Entries below include pictures. Output exactly the lines from the one with "Annotate the right" down to the one with "Annotate the gold", both ends included, and leave the pictures out.

Stored dataset items
* * *
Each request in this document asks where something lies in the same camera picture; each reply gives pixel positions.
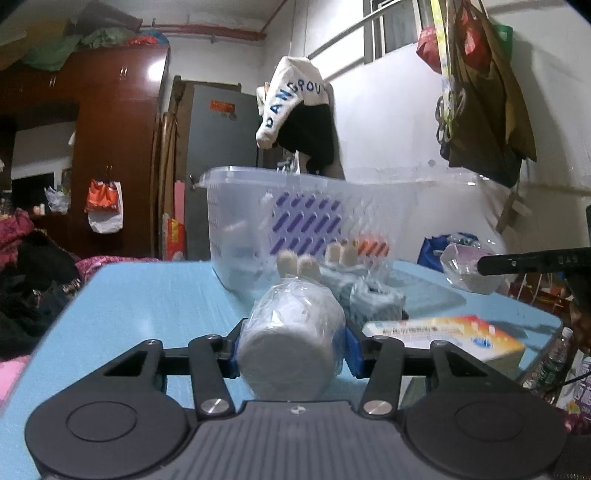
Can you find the orange and white hanging bag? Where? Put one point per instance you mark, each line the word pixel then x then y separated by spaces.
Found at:
pixel 104 207

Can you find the colourful medicine box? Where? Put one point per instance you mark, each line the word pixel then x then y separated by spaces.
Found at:
pixel 477 337

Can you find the plastic water bottle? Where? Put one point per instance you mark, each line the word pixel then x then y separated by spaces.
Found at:
pixel 552 365

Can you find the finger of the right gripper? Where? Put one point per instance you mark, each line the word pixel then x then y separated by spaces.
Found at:
pixel 547 261

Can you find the white and black hoodie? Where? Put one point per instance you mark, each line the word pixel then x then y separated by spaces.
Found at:
pixel 297 115

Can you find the light blue folding table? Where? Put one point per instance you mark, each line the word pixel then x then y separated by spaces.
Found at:
pixel 126 303

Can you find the brown hanging tote bag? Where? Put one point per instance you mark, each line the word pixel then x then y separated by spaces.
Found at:
pixel 484 124

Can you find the blue shopping bag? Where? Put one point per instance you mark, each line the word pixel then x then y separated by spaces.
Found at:
pixel 432 248

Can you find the grey pack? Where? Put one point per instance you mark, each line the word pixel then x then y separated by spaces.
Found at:
pixel 363 298

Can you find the dark red wooden wardrobe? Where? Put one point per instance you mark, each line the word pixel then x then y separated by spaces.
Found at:
pixel 113 95

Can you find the clear plastic bag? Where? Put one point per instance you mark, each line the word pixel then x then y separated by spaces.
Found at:
pixel 460 265

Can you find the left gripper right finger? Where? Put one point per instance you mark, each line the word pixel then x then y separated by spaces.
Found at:
pixel 380 360

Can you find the maroon quilted jacket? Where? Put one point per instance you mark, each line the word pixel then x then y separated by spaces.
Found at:
pixel 13 229

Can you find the black clothing pile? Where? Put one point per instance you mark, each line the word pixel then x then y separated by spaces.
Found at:
pixel 35 289

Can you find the grey door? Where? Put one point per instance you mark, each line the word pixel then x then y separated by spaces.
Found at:
pixel 222 133

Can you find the clear plastic basket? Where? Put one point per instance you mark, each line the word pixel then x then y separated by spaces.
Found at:
pixel 253 214

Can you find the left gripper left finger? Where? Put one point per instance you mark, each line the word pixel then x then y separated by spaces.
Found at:
pixel 212 360

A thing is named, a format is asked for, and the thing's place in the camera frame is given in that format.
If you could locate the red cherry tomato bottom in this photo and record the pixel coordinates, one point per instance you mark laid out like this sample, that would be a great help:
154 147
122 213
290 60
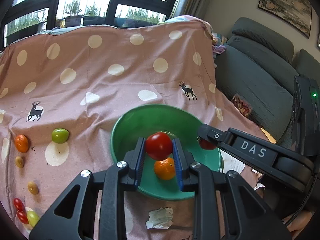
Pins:
22 217

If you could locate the green plastic bowl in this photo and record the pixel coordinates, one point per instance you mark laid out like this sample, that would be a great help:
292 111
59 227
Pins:
145 120

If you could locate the pink polka dot cloth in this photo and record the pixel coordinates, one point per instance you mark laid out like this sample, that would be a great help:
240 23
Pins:
84 80

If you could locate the red snack packet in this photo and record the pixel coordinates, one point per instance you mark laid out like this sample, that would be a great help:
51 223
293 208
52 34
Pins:
241 105

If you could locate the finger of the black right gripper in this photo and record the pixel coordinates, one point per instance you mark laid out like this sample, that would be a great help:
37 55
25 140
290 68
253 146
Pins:
214 135

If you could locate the grey sofa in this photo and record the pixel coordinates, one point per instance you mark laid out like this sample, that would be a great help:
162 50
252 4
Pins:
259 66

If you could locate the framed landscape painting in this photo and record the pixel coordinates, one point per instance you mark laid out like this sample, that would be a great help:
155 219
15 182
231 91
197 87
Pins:
297 13

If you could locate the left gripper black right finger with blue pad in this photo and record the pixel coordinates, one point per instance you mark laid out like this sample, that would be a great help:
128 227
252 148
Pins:
224 201

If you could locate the small green fruit bottom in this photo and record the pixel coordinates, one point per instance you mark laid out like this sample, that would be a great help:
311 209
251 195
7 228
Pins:
33 218

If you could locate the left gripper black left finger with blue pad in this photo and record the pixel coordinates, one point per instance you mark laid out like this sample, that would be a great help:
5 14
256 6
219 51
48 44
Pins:
72 215

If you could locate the brown longan upper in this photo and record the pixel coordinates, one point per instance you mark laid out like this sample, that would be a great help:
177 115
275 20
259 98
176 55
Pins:
19 162

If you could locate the window black frame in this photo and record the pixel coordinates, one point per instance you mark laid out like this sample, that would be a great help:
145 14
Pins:
23 18

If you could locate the black camera device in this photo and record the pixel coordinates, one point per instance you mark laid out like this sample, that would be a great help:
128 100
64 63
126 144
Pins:
305 116

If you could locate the brown longan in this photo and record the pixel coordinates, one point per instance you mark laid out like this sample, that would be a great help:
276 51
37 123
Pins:
19 162
32 187

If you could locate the red cherry tomato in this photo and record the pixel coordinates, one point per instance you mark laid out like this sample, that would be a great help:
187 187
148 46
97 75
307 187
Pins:
22 217
206 145
18 204
158 146

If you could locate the crumpled white tissue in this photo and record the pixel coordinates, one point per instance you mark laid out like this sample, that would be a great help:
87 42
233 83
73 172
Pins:
160 219

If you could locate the brown longan lower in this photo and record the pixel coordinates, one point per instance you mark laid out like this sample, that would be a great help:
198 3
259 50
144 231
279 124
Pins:
32 187

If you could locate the large orange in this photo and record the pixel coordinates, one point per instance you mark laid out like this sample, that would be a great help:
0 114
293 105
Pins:
22 143

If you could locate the green fruit on cloth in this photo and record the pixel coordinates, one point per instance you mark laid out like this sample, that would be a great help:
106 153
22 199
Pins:
60 135

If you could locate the pile of clothes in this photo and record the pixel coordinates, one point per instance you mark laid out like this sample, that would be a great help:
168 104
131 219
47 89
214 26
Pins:
218 44

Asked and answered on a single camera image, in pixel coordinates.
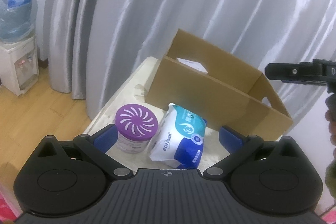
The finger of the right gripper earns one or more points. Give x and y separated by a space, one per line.
282 71

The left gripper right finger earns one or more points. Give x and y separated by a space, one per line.
240 147

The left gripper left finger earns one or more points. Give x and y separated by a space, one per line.
94 148

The purple air freshener jar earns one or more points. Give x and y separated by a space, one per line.
136 125

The blue wet wipes pack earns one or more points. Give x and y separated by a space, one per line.
179 141

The person's right hand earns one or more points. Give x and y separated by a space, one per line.
332 127

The brown cardboard box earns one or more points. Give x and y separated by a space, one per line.
232 94

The white foam table block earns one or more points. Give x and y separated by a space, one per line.
134 91

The small white box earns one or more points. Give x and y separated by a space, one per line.
193 64

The pink blanket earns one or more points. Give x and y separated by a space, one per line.
10 209

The white water dispenser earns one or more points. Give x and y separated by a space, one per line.
19 65

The grey satin curtain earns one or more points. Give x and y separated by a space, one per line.
95 45

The blue water jug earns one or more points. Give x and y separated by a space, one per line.
16 22

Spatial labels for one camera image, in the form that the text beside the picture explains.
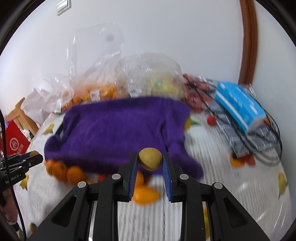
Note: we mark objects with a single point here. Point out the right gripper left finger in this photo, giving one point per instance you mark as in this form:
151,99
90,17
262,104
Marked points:
90,208

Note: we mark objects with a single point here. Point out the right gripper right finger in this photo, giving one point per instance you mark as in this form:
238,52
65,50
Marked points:
227,218

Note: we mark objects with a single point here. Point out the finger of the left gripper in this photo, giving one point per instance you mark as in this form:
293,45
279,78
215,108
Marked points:
27,155
27,163

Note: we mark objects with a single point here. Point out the large orange mandarin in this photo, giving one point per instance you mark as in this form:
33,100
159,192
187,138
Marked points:
75,175

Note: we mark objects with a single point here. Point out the oval orange kumquat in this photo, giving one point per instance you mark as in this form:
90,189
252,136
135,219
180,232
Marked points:
145,195

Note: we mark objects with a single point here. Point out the small tan longan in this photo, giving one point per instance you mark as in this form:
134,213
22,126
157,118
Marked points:
150,158

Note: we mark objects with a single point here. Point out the person's left hand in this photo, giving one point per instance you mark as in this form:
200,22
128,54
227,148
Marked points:
10,209

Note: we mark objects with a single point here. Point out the red paper bag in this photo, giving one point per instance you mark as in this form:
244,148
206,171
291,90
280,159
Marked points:
16,142

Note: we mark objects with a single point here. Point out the cherry tomato near towel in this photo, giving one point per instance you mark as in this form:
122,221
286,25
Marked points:
101,178

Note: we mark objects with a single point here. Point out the wooden chair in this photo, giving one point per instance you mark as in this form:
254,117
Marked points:
23,122

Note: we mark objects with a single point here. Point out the small orange kumquat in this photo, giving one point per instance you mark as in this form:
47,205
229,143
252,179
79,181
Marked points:
139,179

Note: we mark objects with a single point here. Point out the white plastic bag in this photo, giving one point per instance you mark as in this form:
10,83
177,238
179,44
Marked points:
40,103

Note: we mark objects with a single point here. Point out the clear bag with tomatoes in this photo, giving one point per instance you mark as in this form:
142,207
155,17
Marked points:
60,97

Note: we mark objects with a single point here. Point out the purple towel on tray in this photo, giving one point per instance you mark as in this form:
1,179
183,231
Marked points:
100,137

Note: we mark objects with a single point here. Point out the checkered grey cloth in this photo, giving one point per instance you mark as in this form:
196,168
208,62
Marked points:
263,141

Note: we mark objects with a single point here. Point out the red cherry tomato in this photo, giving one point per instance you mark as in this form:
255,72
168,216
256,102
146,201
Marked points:
211,120

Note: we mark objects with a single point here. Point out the clear bag of kumquats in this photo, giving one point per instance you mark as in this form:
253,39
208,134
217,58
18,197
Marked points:
92,55

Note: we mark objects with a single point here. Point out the blue tissue box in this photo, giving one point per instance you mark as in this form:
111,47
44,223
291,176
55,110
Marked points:
240,105

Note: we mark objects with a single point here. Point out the bag of red dates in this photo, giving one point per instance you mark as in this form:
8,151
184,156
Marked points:
197,92

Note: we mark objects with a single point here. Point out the clear bag yellow fruit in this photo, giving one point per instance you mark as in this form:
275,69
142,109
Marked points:
150,74

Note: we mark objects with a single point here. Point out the brown door frame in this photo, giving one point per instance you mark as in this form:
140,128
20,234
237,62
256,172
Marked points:
250,42

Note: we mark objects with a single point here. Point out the white wall switch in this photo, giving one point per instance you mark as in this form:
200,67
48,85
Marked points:
63,6

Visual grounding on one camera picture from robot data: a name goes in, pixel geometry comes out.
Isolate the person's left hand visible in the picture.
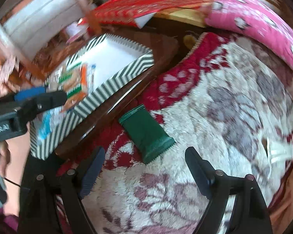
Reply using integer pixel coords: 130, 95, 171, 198
0, 141, 10, 177

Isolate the pink penguin pillow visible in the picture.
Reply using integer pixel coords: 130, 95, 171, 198
200, 0, 293, 70

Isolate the peach pink cloth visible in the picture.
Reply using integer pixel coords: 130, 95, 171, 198
269, 169, 293, 233

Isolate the long white snack packet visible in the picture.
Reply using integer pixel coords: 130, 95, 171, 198
261, 138, 293, 164

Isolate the orange cracker packet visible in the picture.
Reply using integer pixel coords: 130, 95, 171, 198
58, 62, 88, 113

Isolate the dark green snack packet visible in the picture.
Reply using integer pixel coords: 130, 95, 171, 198
118, 105, 175, 164

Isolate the floral plush blanket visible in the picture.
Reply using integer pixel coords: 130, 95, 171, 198
56, 31, 293, 234

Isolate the green striped white box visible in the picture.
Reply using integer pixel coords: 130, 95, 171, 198
29, 34, 155, 160

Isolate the dark wooden armrest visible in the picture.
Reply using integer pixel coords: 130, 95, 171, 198
55, 27, 179, 159

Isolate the wooden chair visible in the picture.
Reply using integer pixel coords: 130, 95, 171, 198
0, 0, 101, 80

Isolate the blue white snack packet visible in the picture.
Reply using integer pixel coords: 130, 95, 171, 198
36, 108, 58, 141

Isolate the green white snack packet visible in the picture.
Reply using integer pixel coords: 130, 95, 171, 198
58, 62, 82, 94

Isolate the red gold patterned cloth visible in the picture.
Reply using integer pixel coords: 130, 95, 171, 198
91, 0, 211, 27

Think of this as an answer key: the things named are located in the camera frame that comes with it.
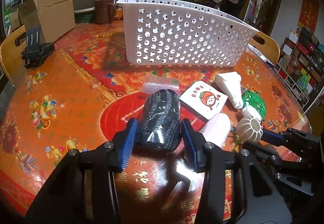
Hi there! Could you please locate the small orange jar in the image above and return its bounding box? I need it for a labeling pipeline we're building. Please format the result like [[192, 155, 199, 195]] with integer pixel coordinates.
[[114, 6, 123, 20]]

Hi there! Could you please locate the brown ceramic mug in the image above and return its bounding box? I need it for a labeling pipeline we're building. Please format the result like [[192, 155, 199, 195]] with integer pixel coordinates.
[[94, 0, 116, 24]]

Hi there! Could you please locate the black phone stand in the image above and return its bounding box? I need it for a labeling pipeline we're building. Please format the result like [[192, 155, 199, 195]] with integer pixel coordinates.
[[21, 25, 55, 69]]

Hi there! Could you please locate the white tissue cloth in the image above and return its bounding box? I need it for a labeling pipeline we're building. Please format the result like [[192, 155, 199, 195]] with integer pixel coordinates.
[[215, 71, 244, 109]]

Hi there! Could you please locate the green plastic bag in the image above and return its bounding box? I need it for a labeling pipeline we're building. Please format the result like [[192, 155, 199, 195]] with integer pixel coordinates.
[[242, 90, 266, 119]]

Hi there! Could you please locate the white perforated plastic basket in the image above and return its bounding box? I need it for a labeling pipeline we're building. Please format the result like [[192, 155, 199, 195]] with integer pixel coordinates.
[[116, 0, 257, 67]]

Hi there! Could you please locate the right wooden chair back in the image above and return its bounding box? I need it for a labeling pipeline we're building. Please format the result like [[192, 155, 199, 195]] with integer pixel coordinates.
[[249, 31, 280, 65]]

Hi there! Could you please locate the white ribbed pumpkin toy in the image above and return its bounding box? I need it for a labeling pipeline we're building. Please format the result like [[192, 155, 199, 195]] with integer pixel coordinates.
[[236, 105, 263, 143]]

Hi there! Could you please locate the tomato print white packet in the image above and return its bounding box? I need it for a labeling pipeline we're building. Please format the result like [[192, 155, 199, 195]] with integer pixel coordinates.
[[180, 80, 228, 120]]

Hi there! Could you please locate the shelf of small boxes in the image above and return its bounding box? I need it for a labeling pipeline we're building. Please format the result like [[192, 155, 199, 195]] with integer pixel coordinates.
[[275, 27, 323, 113]]

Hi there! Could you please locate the black fabric bundle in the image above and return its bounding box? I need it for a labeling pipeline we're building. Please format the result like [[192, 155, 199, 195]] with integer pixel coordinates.
[[137, 89, 181, 153]]

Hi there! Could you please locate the clear plastic pack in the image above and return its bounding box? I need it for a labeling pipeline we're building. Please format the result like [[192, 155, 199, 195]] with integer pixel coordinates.
[[141, 75, 180, 95]]

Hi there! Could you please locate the brown cardboard box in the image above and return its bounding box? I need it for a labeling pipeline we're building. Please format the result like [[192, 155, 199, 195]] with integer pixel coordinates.
[[19, 0, 75, 44]]

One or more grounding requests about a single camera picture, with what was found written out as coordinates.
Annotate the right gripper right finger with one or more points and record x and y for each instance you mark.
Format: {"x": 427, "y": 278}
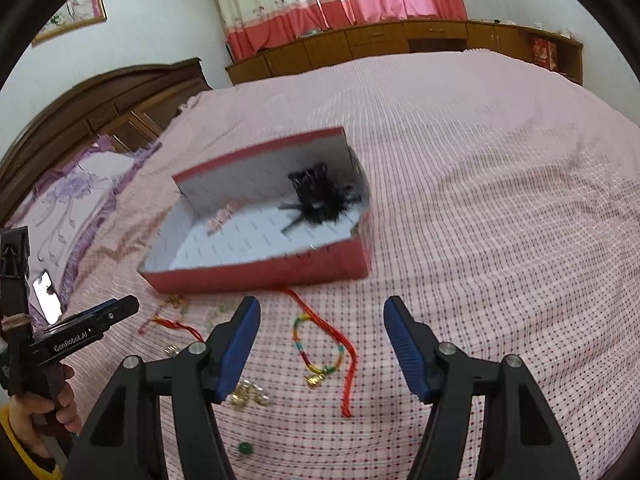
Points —
{"x": 521, "y": 438}

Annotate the green bead earring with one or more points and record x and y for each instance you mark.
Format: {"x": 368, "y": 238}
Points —
{"x": 245, "y": 448}

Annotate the multicolour bead bracelet gold charm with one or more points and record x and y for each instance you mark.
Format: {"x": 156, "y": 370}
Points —
{"x": 321, "y": 353}

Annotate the black feather hair clip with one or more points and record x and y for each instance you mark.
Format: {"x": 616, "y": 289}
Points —
{"x": 319, "y": 200}

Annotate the left hand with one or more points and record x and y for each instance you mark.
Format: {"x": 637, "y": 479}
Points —
{"x": 24, "y": 407}

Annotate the white smartphone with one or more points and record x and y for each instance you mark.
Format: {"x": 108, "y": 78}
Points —
{"x": 49, "y": 303}

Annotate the small gold earring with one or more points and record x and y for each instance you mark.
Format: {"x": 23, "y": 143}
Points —
{"x": 171, "y": 350}

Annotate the gold pearl earrings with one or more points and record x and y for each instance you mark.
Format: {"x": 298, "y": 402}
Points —
{"x": 246, "y": 392}

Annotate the purple floral pillow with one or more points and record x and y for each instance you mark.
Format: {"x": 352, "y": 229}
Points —
{"x": 64, "y": 209}

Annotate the pink checked bedspread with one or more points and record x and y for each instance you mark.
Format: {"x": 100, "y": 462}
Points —
{"x": 505, "y": 213}

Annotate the dark wooden headboard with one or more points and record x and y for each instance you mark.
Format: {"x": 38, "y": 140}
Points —
{"x": 131, "y": 107}

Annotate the red cardboard box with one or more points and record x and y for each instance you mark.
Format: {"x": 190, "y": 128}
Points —
{"x": 224, "y": 232}

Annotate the red box on shelf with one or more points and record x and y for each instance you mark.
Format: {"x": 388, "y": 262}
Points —
{"x": 545, "y": 53}

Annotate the long wooden cabinet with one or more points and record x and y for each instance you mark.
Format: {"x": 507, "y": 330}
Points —
{"x": 398, "y": 37}

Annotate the framed wall picture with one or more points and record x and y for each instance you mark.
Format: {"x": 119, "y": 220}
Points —
{"x": 72, "y": 15}

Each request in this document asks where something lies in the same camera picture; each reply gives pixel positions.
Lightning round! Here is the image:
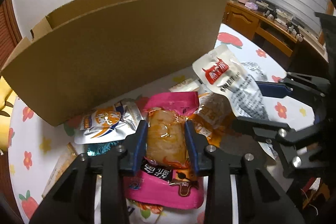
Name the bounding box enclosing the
* * *
▶ _TASK ANSWER_:
Annotate the right gripper right finger with one or more points and record x and y for each instance you mark.
Format: {"x": 427, "y": 278}
Points —
{"x": 521, "y": 438}

Annotate the green bead earring with one or more points and record x and y for each instance you mark.
Format: {"x": 368, "y": 238}
Points —
{"x": 245, "y": 448}

Annotate the multicolour bead bracelet gold charm with one or more points and record x and y for each instance you mark.
Format: {"x": 156, "y": 370}
Points —
{"x": 321, "y": 353}

Annotate the black feather hair clip with one or more points and record x and y for each instance you mark.
Format: {"x": 616, "y": 289}
Points —
{"x": 319, "y": 200}

Annotate the left hand with one or more points and record x and y for each instance you mark.
Format: {"x": 637, "y": 479}
Points —
{"x": 24, "y": 407}

Annotate the white smartphone with one or more points and record x and y for each instance you mark.
Format: {"x": 108, "y": 78}
Points —
{"x": 49, "y": 303}

Annotate the small gold earring with one or more points and record x and y for each instance you mark.
Format: {"x": 23, "y": 143}
Points —
{"x": 171, "y": 350}

Annotate the gold pearl earrings with one or more points and record x and y for each instance you mark.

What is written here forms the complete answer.